:: Task instructions ::
The lines in the listing below are to be given again exactly, starting at the line holding "A thing is named, a" and ending at the line holding "target: the deck rails". Do not include pictures.

:: Listed entries ::
════════════════════

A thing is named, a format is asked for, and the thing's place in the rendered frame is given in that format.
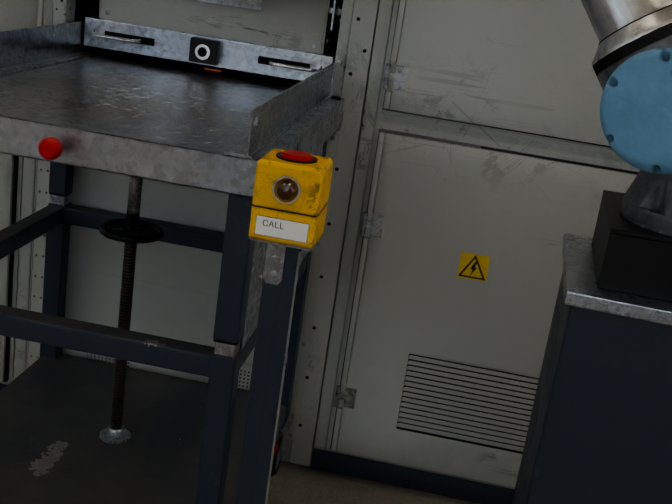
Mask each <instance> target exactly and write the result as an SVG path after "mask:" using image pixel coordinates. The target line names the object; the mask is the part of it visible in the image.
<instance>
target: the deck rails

════════════════════

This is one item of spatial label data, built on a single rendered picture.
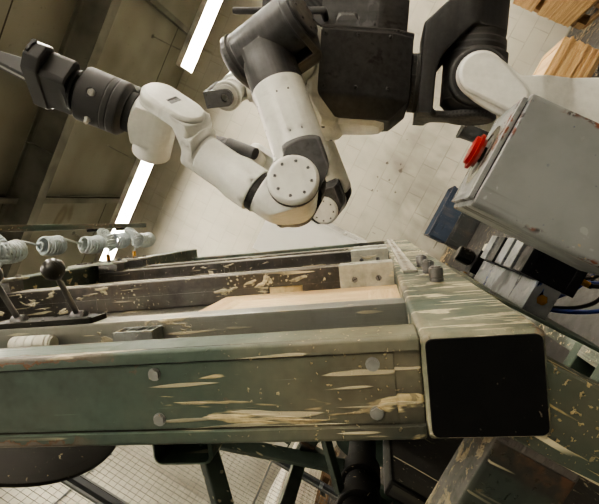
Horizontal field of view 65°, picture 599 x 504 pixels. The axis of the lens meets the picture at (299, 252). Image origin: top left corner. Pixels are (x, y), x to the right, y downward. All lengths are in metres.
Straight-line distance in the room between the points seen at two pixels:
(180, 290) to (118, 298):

════════════════════

:: Task answer ::
A thing is named, a format is asked for, and the thing's place in the rendered frame is given in that format.
Mask each <instance> target exactly and write the result as an SVG path after "mask:" using image pixel coordinates. The target line names the object; the mask is the part of it visible in the image.
<instance>
target: the deck rails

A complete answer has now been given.